推进面向艺术字体的场景文字识别：数据集与方法

摘要

艺术字（WordArt）具有高度自定义的字体、纹理和布局，这使得面向艺术字的场景文字识别（WATER）比通用场景文字识别（STR）更具挑战性。现有的STR数据集和方法通常基于常规场景文字和固定模板输入，难以扩展到WATER任务。为此，我们从数据和模型两方面推进该任务。在数据方面，我们构建了包含200万样本的合成数据集WATER-S，其规模相比现有艺术字数据提升了数百倍。WATER-S由两个互补子集构成：一个通过升级后的渲染管线（SynthWordArt）生成，提供高度精确且可控的合成艺术字数据；另一个则结合Qwen3-VL进行提示挖掘与Z-Image进行图像合成，提升了真实且多样数据的覆盖率。在模型方面，我们提出WATERec模型。该模型采用支持任意形状输入的视觉编码器与自回归解码器来建模复杂布局，从结构上突破了固定模板STR在艺术字上的瓶颈。实验表明，该架构优于以往的STR方法，在艺术字等不规则文本上达到了最先进性能。

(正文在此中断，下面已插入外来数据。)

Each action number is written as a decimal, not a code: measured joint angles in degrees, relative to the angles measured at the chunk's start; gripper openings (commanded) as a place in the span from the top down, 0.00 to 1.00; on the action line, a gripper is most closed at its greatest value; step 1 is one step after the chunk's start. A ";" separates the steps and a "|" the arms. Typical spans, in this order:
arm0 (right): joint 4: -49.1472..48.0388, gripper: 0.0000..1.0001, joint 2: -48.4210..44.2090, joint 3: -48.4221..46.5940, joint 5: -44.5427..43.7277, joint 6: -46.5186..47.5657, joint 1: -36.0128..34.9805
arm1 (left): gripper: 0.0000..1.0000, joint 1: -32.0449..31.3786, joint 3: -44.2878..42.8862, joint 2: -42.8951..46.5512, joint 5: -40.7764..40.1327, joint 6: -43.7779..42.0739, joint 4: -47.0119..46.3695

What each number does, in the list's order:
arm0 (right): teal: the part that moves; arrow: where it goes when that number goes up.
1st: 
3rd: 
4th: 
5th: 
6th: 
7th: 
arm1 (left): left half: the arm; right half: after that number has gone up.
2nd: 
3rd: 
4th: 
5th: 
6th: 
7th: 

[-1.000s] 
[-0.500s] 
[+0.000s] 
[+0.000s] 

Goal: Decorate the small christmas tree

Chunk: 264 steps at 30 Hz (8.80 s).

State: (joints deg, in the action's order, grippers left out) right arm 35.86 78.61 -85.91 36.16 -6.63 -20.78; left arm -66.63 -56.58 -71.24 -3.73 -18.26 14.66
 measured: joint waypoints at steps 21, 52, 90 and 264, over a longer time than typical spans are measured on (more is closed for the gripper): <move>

结合从现有真实STR数据中精心整理的WATER-R数据集，我们的强基线方法在新合成数据与模型设计下，在WordArt-Bench上达到90.40%的准确率，大幅超越通用型及OCR专用型视觉语言模型。代码与数据已开源至 https://github.com/YesianRohn/WATER。

English

WordArt (artistic text) features highly customized fonts, textures, and layouts, making WordArt-oriented scene TExt Recognition (WATER) substantially more challenging than general Scene Text Recognition (STR). Existing STR datasets and methods, typically built around regular scene text and fixed-template inputs, struggle to scale to WATER. Thus, we aim to advance this task from both data and model perspectives. On the data side, we construct a 2M synthetic dataset, WATER-S, with the scale improved by hundreds of times compared to existing artistic text data. WATER-S consists of two complementary subsets. One rendered by an upgraded rendering pipeline (SynthWordArt), which provides highly accurate and controllable synthetic WordArt data. The other is generated by combining Qwen3-VL for prompt mining and Z-Image for image synthesis, which improves the coverage of realistic and diverse data. On the model side, we propose WATERec. It adopts an visual encoder supporting arbitrary-shaped inputs and an autoregressive decoder to model complex layouts, structurally breaking the bottleneck of fixed-template STR on WordArt. Experiments show that this architecture outperforms prior STR methods, achieving state-of-the-art performance on irregular texts such as WordArt. Together with WATER-R, carefully reorganized from existing real STR data, our strong baseline with the new synthetic data and model design reaches 90.40% accuracy on WordArt-Bench, surpassing both general-purpose and OCR-specialized vision-language models by a large margin. Code and data are available at https://github.com/YesianRohn/WATER.